### What the task requires
Where does the word "formatting" occur in the entries below? Copy every line that has it.

### Records provided

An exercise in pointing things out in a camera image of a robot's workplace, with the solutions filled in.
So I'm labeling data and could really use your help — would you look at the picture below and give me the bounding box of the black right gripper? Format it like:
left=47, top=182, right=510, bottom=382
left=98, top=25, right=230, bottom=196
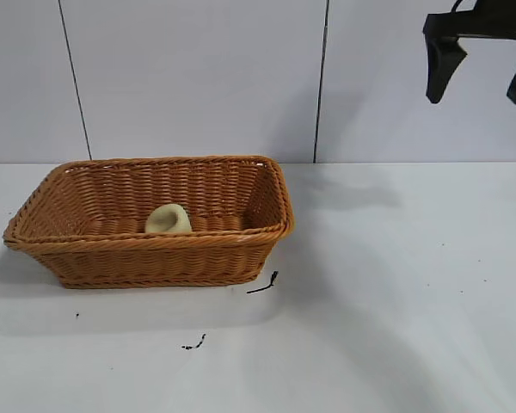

...

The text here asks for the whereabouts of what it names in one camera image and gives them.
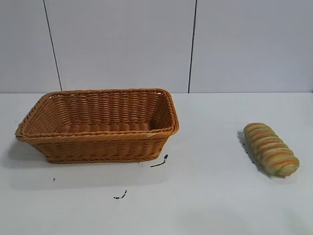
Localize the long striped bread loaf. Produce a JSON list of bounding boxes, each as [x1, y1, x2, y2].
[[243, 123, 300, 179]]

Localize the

---

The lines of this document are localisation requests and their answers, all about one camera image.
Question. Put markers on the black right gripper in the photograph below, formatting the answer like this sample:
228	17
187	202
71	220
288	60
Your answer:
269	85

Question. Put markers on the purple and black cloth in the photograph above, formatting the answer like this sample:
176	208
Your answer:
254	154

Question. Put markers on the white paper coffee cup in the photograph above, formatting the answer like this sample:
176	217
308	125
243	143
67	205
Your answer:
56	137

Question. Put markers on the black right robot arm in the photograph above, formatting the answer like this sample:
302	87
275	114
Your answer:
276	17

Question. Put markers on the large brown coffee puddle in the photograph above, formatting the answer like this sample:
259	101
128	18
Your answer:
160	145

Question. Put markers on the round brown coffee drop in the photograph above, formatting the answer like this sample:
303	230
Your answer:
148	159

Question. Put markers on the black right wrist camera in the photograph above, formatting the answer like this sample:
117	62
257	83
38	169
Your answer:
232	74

### Finished exercise
Question. Put markers on the black right gripper in the photograph below, formatting the answer like this sample:
Question. Put markers on the purple and black cloth in the photograph above, formatting the answer like this sample:
Question. Put markers on the white paper coffee cup in the photograph above, formatting the answer like this sample:
Question. Put markers on the black right robot arm in the photograph above, formatting the answer like this sample:
Question. Put markers on the large brown coffee puddle in the photograph above, formatting the answer like this sample:
Question. Put markers on the round brown coffee drop in the photograph above, formatting the answer like this sample:
Question. Put markers on the black right wrist camera in the photograph above, formatting the answer like this sample:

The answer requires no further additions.